18k45153216. Juni 2015
@ 17 dann scheine nur ich diesen Satz in der news stehen zu haben: «Wir wollen für Flüchtlinge Praktika erleichtern und die erforderliche Sicherheit schaffen, dass eine begonnene betriebliche Berufsausbildung bis zum Ende durchgeführt werden kann», sagte Nahles....Deinen Kommentar habe ich übrigens mit Minus bewertet, es scheint für dich nur Schafhirten, Bettler und Kriminelle unter den Flüchtlingen zu geben. Da sind allerdings zB auch Ärzte, IT-Fachleute etc dabei, soviel zu deinen Vorurteilen
17k8518616. Juni 2015
@16 : Im Text geht es aber um Leute, die schon ausgebildet sind... Und welche von diesen Ausbildungen werden dann tatsächlich in Deutschland anerkannt? Hört man doch sehr oft, daß die nicht konform sind mit "unseren" Ausbildungen... Und was wollen wir mit Leuten, die als Schafhirte, Ladendieb, gewerblicher Bettler, Kleinganove oder gar IS-Kämpfer ausgebildet sind? Wie gesagt, es geht nicht um Leute, die hier eine Ausbildung anfangen/anfangen wollen.
16k45153216. Juni 2015
..dass eine begonnene betriebliche Berufsausbildung bis zum Ende durchgeführt werden kann...diesen Satz haben scheinbar einige überlesen.

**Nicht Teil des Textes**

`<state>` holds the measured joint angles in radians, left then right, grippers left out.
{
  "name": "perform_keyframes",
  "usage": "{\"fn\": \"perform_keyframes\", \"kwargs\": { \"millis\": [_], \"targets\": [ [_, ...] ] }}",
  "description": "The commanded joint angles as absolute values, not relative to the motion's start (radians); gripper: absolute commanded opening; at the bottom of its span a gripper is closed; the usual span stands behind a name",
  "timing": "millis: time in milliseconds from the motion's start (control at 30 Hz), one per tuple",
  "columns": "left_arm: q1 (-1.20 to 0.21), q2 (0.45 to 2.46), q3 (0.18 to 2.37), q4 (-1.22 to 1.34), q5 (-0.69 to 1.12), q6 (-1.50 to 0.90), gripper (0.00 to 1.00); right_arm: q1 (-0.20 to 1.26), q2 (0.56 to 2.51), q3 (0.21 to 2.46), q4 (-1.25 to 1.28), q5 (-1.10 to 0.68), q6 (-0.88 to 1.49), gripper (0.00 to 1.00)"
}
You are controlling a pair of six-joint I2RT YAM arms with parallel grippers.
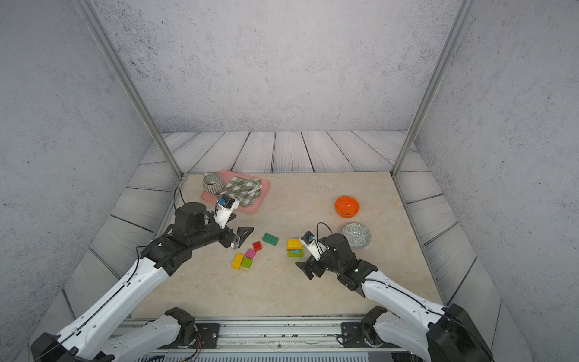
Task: Assemble the letter s with lego
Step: Pick up the lego brick from the center of the board.
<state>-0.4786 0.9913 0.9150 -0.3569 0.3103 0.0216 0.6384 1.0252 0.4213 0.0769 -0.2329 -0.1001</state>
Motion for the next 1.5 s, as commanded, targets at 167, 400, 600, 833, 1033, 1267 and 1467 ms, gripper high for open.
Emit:
{"fn": "perform_keyframes", "kwargs": {
  "millis": [167, 400, 600, 833, 1033, 1267, 1467],
  "targets": [
    [-0.468, 1.002, 0.907, -0.341, 0.308, 0.017, 0.95, 0.643, 1.233, 0.316, 0.451, -0.187, -0.041, 1.0],
    [-0.463, 1.0, 0.908, -0.346, 0.304, 0.021, 0.95, 0.646, 1.485, 0.301, 0.696, -0.154, -0.05, 1.0],
    [-0.459, 1.004, 0.908, -0.345, 0.313, 0.021, 0.95, 0.646, 1.617, 0.333, 0.804, -0.121, -0.081, 1.0],
    [-0.453, 1.005, 0.908, -0.342, 0.318, 0.021, 0.95, 0.645, 1.7, 0.379, 0.857, -0.118, -0.135, 1.0],
    [-0.449, 1.006, 0.908, -0.343, 0.321, 0.02, 0.95, 0.645, 1.716, 0.406, 0.86, -0.171, -0.15, 1.0],
    [-0.448, 1.005, 0.907, -0.342, 0.327, 0.018, 0.95, 0.657, 1.664, 0.38, 0.841, -0.287, -0.107, 0.94],
    [-0.446, 1.003, 0.91, -0.341, 0.33, 0.018, 0.95, 0.688, 1.627, 0.329, 0.852, -0.315, -0.076, 0.87]
  ]
}}
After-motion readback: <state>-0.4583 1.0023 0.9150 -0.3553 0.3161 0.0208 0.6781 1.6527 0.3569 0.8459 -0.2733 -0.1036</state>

Menschen die hier eine Ausbildung angefangen haben, sollten auch das Recht bekommen sie zu beenden und nicht mittendrin abgeschoben werden. Eine bessere Integration auf dem Arbeitsmarkt ist somit möglich, sollten diese Menschen bleiben. Es wird doch immer gestöhnt dass sie nicht arbeiten würden und der arme Steuerzahler dafür aufzukommt hat.
15k45153216. Juni 2015
Asylberwerber mit Bleibeperspektive heißt doch dass ein Großteil dieser Menschen dann auch Asyl bekommt. Diesen Menschen Ausbildungs / Arbeitsmöglichkeit zu geben ist doch gut oder sollen sie ewig auf Staatskosten leben? Im Übrigen ist mir bekannt dass vielen deutschen Jugendlichen der Bock fehlt oder ihre schulischen Leistungen so misserabel waren dass jeder Chef "nein Danke" sagt. Das liegt nicht an unserem Bildungssystem, ich habe selbst vier Jungs und dadurch einigen Einblick.
14k43203116. Juni 2015
Zu Nahles, Öttinger, Flüchtlingsauseinandersetzung sage ich: Punkt eins: Warum werden wir nicht Qualifiziert/(Weiter)Fortgebil det. Punkt Zwei warum ist Bildung nur mit einem dicken Geldbeutel zu finanzieren und lässt so Intelligente Menschen weiter ausen vor und ohne perspektive am Strasenrand der Konsumgesellschaft alleine Stehen. Und zuletzt, kann man diesen elenden POPULISMUS, ausgetragen auf den Rücken von Hilfesuchenden, nicht unter einer empfindlichen Strafe stellen.
13Perlini15. Juni 2015
@10 Was soll mit unserer Jugend sein?
12Wanderfalke15. Juni 2015
Da sich scheinbar der komplette Text der News geändert hat, fehlen die ersten 6 Beiträge.
11Tunichtgut15. Juni 2015
malve du weist doch selbst...erst die anderen, dann die eigenen leute, denen die traumtänzer und sonstige trolls in den rücken fallen.....mal sehen, ob gleich was mit rechts kommt
10k35368815. Juni 2015
was ist mit unserer jugend? die gern arbeiten möchten oder eine lehrstelle suchen. wie schrieb jemand, die scheiße steht schon bis zur dachrinne, das haus abreißen
9Schloesser3315. Juni 2015
wie bitte wird denn "ausgebildete" definiert?
8k43203115. Juni 2015
Nahles sollte aber auch mal über die Diskriminierung der Nicht-Ausgebildeten Flüchtlinge nachdenken, die sie mit ihrer getätigten Aussage damit begeht.
7k8518615. Juni 2015
Und wieviele Flüchtlinge sind das denn, bei denen die Ausbildung anerkannt wird und die bei uns überhaupt gebraucht werden?